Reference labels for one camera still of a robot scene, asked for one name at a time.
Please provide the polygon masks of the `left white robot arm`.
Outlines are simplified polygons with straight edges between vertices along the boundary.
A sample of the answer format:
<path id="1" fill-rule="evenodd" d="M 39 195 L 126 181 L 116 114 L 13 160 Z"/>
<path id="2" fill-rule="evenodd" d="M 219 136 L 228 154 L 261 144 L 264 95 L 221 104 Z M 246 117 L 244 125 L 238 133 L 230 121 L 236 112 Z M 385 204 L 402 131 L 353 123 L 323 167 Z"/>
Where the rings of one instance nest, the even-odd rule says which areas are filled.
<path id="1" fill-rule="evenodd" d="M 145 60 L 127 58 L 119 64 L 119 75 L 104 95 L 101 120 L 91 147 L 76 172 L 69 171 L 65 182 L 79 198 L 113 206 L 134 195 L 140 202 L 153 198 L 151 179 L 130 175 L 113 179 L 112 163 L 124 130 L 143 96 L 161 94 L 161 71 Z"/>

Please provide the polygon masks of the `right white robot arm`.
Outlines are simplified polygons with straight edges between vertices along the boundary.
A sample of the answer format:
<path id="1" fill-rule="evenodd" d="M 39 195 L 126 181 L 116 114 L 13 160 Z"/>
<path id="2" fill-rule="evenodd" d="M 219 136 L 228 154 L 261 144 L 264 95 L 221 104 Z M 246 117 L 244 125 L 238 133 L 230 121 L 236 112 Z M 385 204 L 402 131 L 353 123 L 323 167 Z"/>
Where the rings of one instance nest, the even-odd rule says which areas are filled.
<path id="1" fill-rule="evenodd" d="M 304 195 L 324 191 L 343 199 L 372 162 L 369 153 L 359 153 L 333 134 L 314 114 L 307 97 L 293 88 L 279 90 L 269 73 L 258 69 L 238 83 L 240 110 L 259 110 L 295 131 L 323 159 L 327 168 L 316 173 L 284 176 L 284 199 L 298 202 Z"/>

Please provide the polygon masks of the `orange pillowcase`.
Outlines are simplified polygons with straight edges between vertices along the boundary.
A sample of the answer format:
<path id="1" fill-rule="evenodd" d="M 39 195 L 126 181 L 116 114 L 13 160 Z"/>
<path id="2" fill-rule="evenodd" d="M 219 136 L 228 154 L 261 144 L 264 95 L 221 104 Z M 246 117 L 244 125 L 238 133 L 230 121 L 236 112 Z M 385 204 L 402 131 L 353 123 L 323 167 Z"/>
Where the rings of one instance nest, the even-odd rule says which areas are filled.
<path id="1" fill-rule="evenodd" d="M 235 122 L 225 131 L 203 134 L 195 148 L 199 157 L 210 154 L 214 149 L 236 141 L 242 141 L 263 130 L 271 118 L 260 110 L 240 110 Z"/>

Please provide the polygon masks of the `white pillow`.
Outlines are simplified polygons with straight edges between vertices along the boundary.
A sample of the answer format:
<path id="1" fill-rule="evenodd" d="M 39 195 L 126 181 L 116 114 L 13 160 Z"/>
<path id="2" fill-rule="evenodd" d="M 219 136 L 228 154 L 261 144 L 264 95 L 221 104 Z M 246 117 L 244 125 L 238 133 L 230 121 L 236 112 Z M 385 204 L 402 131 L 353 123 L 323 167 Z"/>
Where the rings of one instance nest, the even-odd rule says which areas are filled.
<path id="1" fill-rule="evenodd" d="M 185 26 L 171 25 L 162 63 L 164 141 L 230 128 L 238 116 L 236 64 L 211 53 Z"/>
== == ==
-- Problem statement --
Above are some records. Print them all exactly.

-- Answer to the problem --
Reference labels for one camera still of a robot scene, asked for one name at a time.
Please provide the polygon masks of the `left white robot arm`.
Outlines are simplified polygons with straight edges between vertices along the boundary.
A sample of the answer format:
<path id="1" fill-rule="evenodd" d="M 39 195 L 126 181 L 116 114 L 13 160 Z"/>
<path id="2" fill-rule="evenodd" d="M 219 136 L 228 154 L 261 144 L 264 95 L 221 104 Z M 246 117 L 244 125 L 238 133 L 230 121 L 236 112 Z M 385 204 L 402 131 L 353 123 L 323 167 Z"/>
Where the rings of one instance nest, the even-odd rule says which areas are filled.
<path id="1" fill-rule="evenodd" d="M 145 60 L 127 58 L 119 64 L 119 75 L 104 95 L 101 120 L 91 147 L 76 172 L 69 171 L 65 182 L 79 198 L 113 206 L 134 195 L 140 202 L 153 198 L 151 179 L 130 175 L 113 179 L 112 163 L 124 130 L 143 96 L 161 94 L 161 71 Z"/>

Please provide the polygon masks of the `right white robot arm`.
Outlines are simplified polygons with straight edges between vertices along the boundary.
A sample of the answer format:
<path id="1" fill-rule="evenodd" d="M 39 195 L 126 181 L 116 114 L 13 160 Z"/>
<path id="2" fill-rule="evenodd" d="M 219 136 L 228 154 L 261 144 L 264 95 L 221 104 Z M 246 117 L 244 125 L 238 133 L 230 121 L 236 112 Z M 385 204 L 402 131 L 353 123 L 323 167 Z"/>
Where the rings of one instance nest, the even-odd rule says which areas are filled.
<path id="1" fill-rule="evenodd" d="M 304 195 L 324 191 L 343 199 L 372 162 L 369 153 L 359 153 L 333 134 L 314 114 L 307 97 L 293 88 L 279 90 L 269 73 L 258 69 L 238 83 L 240 110 L 259 110 L 295 131 L 323 159 L 327 168 L 316 173 L 284 176 L 284 199 L 298 202 Z"/>

Please provide the polygon masks of the `orange pillowcase`.
Outlines are simplified polygons with straight edges between vertices along the boundary.
A sample of the answer format:
<path id="1" fill-rule="evenodd" d="M 39 195 L 126 181 L 116 114 L 13 160 Z"/>
<path id="2" fill-rule="evenodd" d="M 219 136 L 228 154 L 261 144 L 264 95 L 221 104 Z M 246 117 L 244 125 L 238 133 L 230 121 L 236 112 Z M 385 204 L 402 131 L 353 123 L 323 167 Z"/>
Where the rings of one instance nest, the even-odd rule says which areas are filled.
<path id="1" fill-rule="evenodd" d="M 235 122 L 225 131 L 203 134 L 195 148 L 199 157 L 210 154 L 214 149 L 236 141 L 242 141 L 263 130 L 271 118 L 260 110 L 240 110 Z"/>

Please provide the polygon masks of the `white pillow`.
Outlines are simplified polygons with straight edges between vertices along the boundary.
A sample of the answer format:
<path id="1" fill-rule="evenodd" d="M 39 195 L 126 181 L 116 114 L 13 160 Z"/>
<path id="2" fill-rule="evenodd" d="M 219 136 L 228 154 L 261 144 L 264 95 L 221 104 Z M 246 117 L 244 125 L 238 133 L 230 121 L 236 112 Z M 385 204 L 402 131 L 353 123 L 323 167 Z"/>
Where the rings of one instance nest, the even-odd rule says which areas are filled.
<path id="1" fill-rule="evenodd" d="M 185 26 L 171 25 L 162 63 L 164 141 L 230 128 L 238 116 L 236 64 L 211 53 Z"/>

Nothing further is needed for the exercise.